[PROBLEM]
Reproduce the tail of the data exactly. It starts at the line containing "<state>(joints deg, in" and runs to the last line.

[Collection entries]
_ _ _
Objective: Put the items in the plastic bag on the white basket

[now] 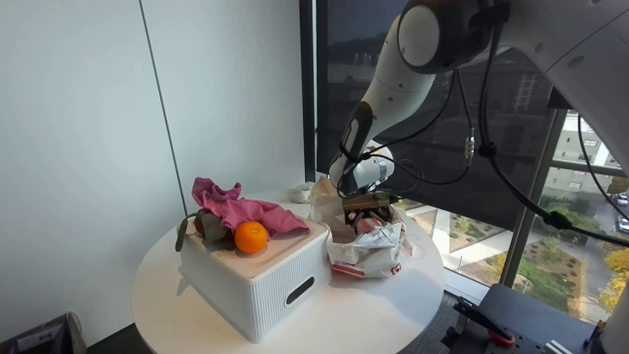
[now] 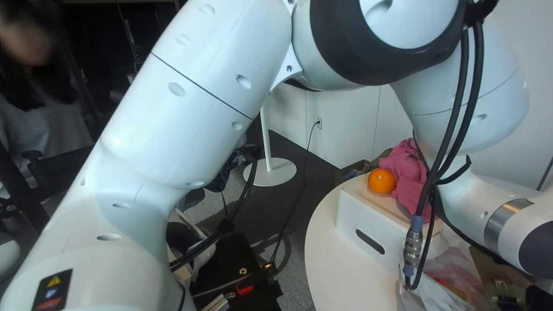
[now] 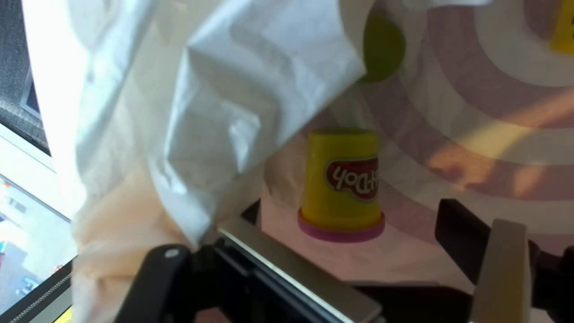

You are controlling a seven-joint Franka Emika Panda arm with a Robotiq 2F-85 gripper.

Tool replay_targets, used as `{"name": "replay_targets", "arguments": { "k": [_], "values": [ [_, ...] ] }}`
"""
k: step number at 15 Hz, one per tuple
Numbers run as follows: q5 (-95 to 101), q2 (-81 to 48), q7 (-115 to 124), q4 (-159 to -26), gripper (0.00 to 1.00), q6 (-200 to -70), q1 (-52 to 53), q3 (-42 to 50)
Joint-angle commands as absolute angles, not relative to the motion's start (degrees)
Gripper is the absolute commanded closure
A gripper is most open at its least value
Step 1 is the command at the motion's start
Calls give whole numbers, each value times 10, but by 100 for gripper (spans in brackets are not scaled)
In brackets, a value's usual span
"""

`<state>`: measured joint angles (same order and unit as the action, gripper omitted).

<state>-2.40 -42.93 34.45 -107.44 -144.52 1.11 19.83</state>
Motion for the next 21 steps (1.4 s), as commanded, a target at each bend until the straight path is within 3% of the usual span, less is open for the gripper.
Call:
{"name": "replay_targets", "arguments": {
  "k": [1,7,9,16,21],
  "values": [
    [-14,-431,375,-1094,0,-1464,20,205],
    [-18,-444,384,-1110,0,-1492,18,201],
    [-17,-447,381,-1110,25,-1505,18,202],
    [-1,-439,381,-1117,80,-1535,47,218],
    [36,-422,389,-1125,76,-1551,97,246]
  ]
}}
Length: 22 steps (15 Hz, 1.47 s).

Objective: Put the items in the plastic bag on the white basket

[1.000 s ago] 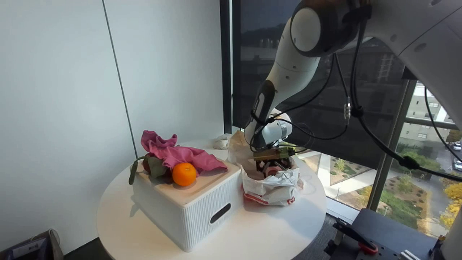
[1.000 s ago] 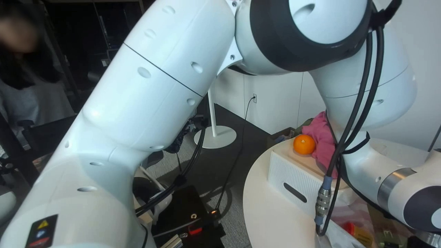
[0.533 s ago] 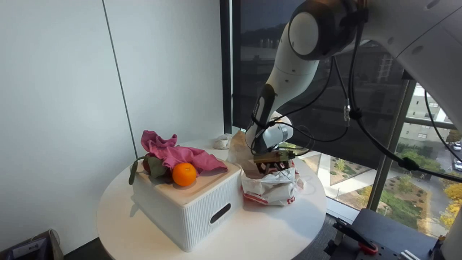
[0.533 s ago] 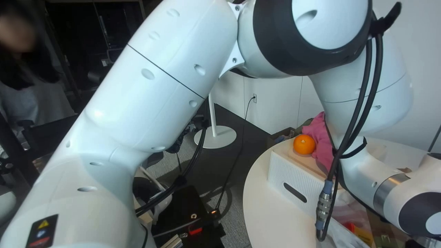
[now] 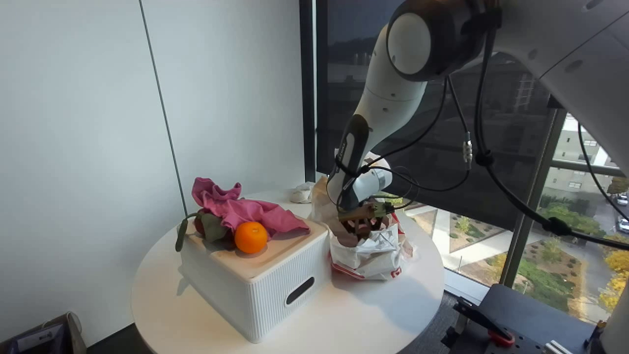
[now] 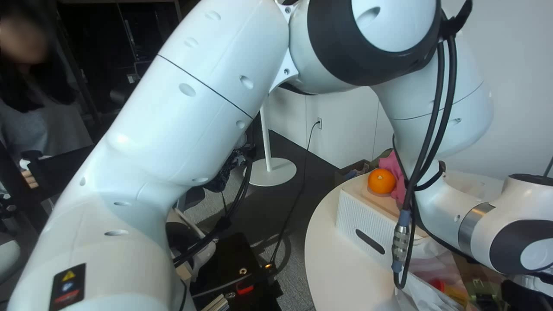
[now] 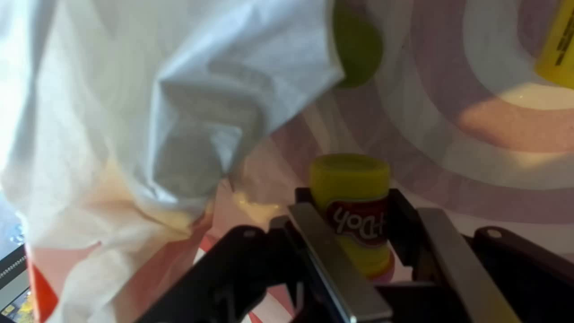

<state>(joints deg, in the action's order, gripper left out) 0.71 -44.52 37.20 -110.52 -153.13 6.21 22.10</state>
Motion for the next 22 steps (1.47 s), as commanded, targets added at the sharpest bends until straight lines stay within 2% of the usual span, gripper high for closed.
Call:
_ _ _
[TASK RESULT]
<state>(joints deg, in the action's order, gripper left out) 0.71 -44.52 37.20 -110.52 -153.13 6.21 22.10</state>
Motion for the next 22 steps (1.47 s), as commanded, targets added at the sharpest bends until straight lines stay within 2% of the usual span, gripper high for closed.
Call:

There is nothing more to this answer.